■ Task instructions
Your task is to copy the records that follow exactly, minus any images.

■ Supplied material
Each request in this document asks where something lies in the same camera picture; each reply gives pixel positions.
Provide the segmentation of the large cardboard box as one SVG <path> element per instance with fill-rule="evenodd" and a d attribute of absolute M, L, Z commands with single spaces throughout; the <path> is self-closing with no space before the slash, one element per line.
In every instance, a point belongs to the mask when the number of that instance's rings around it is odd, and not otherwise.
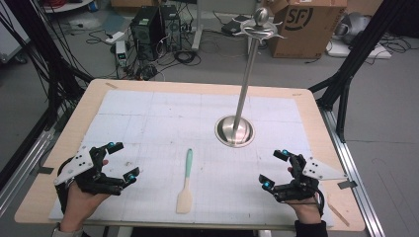
<path fill-rule="evenodd" d="M 280 23 L 278 34 L 282 38 L 268 41 L 276 58 L 320 58 L 329 43 L 347 0 L 266 0 Z"/>

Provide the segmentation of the white flat board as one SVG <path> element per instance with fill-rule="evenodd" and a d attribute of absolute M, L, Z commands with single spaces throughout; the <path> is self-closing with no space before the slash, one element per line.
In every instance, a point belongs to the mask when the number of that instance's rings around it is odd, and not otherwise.
<path fill-rule="evenodd" d="M 326 46 L 326 53 L 332 57 L 347 57 L 350 53 L 350 48 L 347 44 L 340 39 L 331 39 Z M 368 59 L 390 59 L 390 52 L 378 43 L 372 52 L 369 54 Z"/>

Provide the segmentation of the steel utensil stand with hooks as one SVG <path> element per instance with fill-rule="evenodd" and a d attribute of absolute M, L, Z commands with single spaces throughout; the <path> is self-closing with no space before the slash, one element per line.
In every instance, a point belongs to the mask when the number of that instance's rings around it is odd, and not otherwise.
<path fill-rule="evenodd" d="M 255 57 L 259 45 L 264 40 L 282 38 L 278 33 L 280 23 L 269 21 L 269 11 L 265 7 L 259 7 L 253 17 L 240 22 L 240 31 L 237 36 L 246 36 L 250 39 L 248 59 L 244 71 L 242 86 L 239 94 L 238 105 L 234 116 L 220 118 L 215 126 L 216 138 L 224 145 L 234 148 L 249 145 L 255 137 L 255 128 L 252 122 L 242 115 L 248 92 L 249 79 L 252 73 Z"/>

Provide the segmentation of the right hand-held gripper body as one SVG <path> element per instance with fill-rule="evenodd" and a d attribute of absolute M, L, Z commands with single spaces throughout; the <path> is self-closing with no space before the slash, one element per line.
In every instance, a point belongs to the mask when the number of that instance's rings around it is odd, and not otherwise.
<path fill-rule="evenodd" d="M 293 179 L 289 184 L 273 187 L 273 196 L 278 202 L 312 198 L 320 194 L 318 184 L 323 180 L 345 180 L 347 175 L 331 166 L 309 157 L 307 160 L 299 154 L 291 154 L 288 160 L 292 165 Z"/>

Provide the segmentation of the white metal post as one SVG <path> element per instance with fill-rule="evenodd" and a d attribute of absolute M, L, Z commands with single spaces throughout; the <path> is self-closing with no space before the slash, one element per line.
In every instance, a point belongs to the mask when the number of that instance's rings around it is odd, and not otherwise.
<path fill-rule="evenodd" d="M 202 24 L 202 1 L 197 0 L 197 10 L 196 10 L 196 31 L 194 35 L 194 40 L 191 46 L 193 51 L 198 51 L 201 43 L 202 33 L 203 33 L 203 24 Z"/>

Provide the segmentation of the grey sleeve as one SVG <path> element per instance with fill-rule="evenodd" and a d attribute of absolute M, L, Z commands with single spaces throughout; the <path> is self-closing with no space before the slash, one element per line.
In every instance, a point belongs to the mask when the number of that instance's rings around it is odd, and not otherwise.
<path fill-rule="evenodd" d="M 50 237 L 83 237 L 83 234 L 83 229 L 65 232 L 60 229 L 60 225 L 56 225 Z"/>

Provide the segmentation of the black metal frame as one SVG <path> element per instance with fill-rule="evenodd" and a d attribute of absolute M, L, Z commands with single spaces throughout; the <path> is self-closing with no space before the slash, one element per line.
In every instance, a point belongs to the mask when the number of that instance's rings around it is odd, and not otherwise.
<path fill-rule="evenodd" d="M 32 0 L 4 1 L 34 45 L 29 46 L 4 17 L 0 18 L 6 30 L 28 54 L 40 79 L 48 84 L 45 91 L 48 107 L 42 118 L 45 119 L 45 127 L 50 129 L 58 119 L 60 106 L 66 102 L 74 106 L 84 94 L 85 90 L 77 78 L 85 83 L 94 78 L 64 59 L 44 25 L 41 10 Z"/>
<path fill-rule="evenodd" d="M 317 106 L 325 111 L 331 112 L 335 102 L 339 101 L 335 132 L 341 142 L 346 142 L 345 121 L 347 105 L 351 82 L 355 74 L 384 33 L 403 12 L 403 9 L 413 2 L 414 0 L 383 0 L 337 72 L 328 79 L 309 88 L 311 93 L 322 89 L 325 90 L 323 95 L 316 100 Z"/>

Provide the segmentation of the thin wooden strip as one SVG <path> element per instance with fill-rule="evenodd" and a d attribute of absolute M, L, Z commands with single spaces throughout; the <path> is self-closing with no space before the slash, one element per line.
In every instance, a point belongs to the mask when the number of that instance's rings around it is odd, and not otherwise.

■ Result
Each request in this document asks where something lies in the same camera picture; each reply gives pixel positions.
Provide the segmentation of the large cardboard box as one SVG <path> element per instance with fill-rule="evenodd" and a d attribute of absolute M, L, Z commands with single spaces throughout; the <path> is self-closing with no space before the slash, one element per line.
In every instance, a point belongs to the mask when the number of that instance's rings around it is odd, and not otherwise.
<path fill-rule="evenodd" d="M 280 23 L 278 34 L 282 38 L 268 41 L 276 58 L 320 58 L 329 43 L 347 0 L 266 0 Z"/>

Provide the segmentation of the white flat board as one SVG <path> element per instance with fill-rule="evenodd" and a d attribute of absolute M, L, Z commands with single spaces throughout; the <path> is self-closing with no space before the slash, one element per line.
In every instance, a point belongs to the mask when the number of that instance's rings around it is odd, and not otherwise.
<path fill-rule="evenodd" d="M 326 46 L 326 53 L 332 57 L 347 57 L 350 53 L 350 48 L 347 44 L 340 39 L 331 39 Z M 368 59 L 390 59 L 390 52 L 378 43 L 372 52 L 369 54 Z"/>

Provide the segmentation of the steel utensil stand with hooks as one SVG <path> element per instance with fill-rule="evenodd" and a d attribute of absolute M, L, Z commands with single spaces throughout; the <path> is self-closing with no space before the slash, one element per line.
In every instance, a point belongs to the mask when the number of that instance's rings around it is odd, and not otherwise.
<path fill-rule="evenodd" d="M 255 57 L 259 45 L 264 40 L 282 38 L 278 33 L 280 23 L 269 21 L 269 11 L 265 7 L 259 7 L 253 17 L 240 22 L 240 31 L 237 36 L 246 36 L 250 39 L 248 59 L 244 71 L 242 86 L 239 94 L 238 105 L 234 116 L 220 118 L 215 126 L 216 138 L 224 145 L 234 148 L 249 145 L 255 137 L 255 128 L 252 122 L 242 115 L 248 92 L 249 79 L 252 73 Z"/>

Provide the segmentation of the right hand-held gripper body as one SVG <path> element per instance with fill-rule="evenodd" and a d attribute of absolute M, L, Z commands with single spaces throughout; the <path> is self-closing with no space before the slash, one element per line.
In every instance, a point belongs to the mask when the number of that instance's rings around it is odd, and not otherwise.
<path fill-rule="evenodd" d="M 293 179 L 289 184 L 273 187 L 273 196 L 278 202 L 312 198 L 320 194 L 318 184 L 323 180 L 345 180 L 347 175 L 331 166 L 309 157 L 307 160 L 299 154 L 291 154 L 288 160 L 292 165 Z"/>

Provide the segmentation of the white metal post as one SVG <path> element per instance with fill-rule="evenodd" and a d attribute of absolute M, L, Z commands with single spaces throughout; the <path> is self-closing with no space before the slash, one element per line.
In every instance, a point belongs to the mask when the number of that instance's rings around it is odd, and not otherwise.
<path fill-rule="evenodd" d="M 202 24 L 202 1 L 197 0 L 197 10 L 196 10 L 196 31 L 194 35 L 194 40 L 191 46 L 193 51 L 198 51 L 201 43 L 202 33 L 203 33 L 203 24 Z"/>

Provide the segmentation of the grey sleeve as one SVG <path> element per instance with fill-rule="evenodd" and a d attribute of absolute M, L, Z commands with single spaces throughout; the <path> is self-closing with no space before the slash, one element per line.
In every instance, a point belongs to the mask when the number of that instance's rings around it is odd, and not otherwise.
<path fill-rule="evenodd" d="M 50 237 L 83 237 L 83 234 L 83 229 L 65 232 L 60 229 L 60 225 L 56 225 Z"/>

Provide the segmentation of the black metal frame as one SVG <path> element per instance with fill-rule="evenodd" and a d attribute of absolute M, L, Z commands with single spaces throughout; the <path> is self-closing with no space before the slash, one element per line.
In every instance, a point belongs to the mask when the number of that instance's rings around it is odd, and not otherwise.
<path fill-rule="evenodd" d="M 32 0 L 4 1 L 34 45 L 29 46 L 4 17 L 0 18 L 6 30 L 28 54 L 40 79 L 48 84 L 45 91 L 48 107 L 42 118 L 45 119 L 45 127 L 50 129 L 58 119 L 60 106 L 66 102 L 74 106 L 84 94 L 85 90 L 77 78 L 85 83 L 94 78 L 64 59 L 44 25 L 41 10 Z"/>
<path fill-rule="evenodd" d="M 317 106 L 325 111 L 331 112 L 335 102 L 339 101 L 335 132 L 341 142 L 346 142 L 345 121 L 347 105 L 351 82 L 355 74 L 384 33 L 403 12 L 403 9 L 413 2 L 414 0 L 383 0 L 337 72 L 328 79 L 309 88 L 311 93 L 322 89 L 325 90 L 323 95 L 316 100 Z"/>

Provide the segmentation of the thin wooden strip as one SVG <path> element per instance with fill-rule="evenodd" and a d attribute of absolute M, L, Z commands with single spaces throughout; the <path> is self-closing with no space before the slash, one element per line.
In every instance, a point belongs to the mask when the number of that instance's rings around it is odd, and not otherwise.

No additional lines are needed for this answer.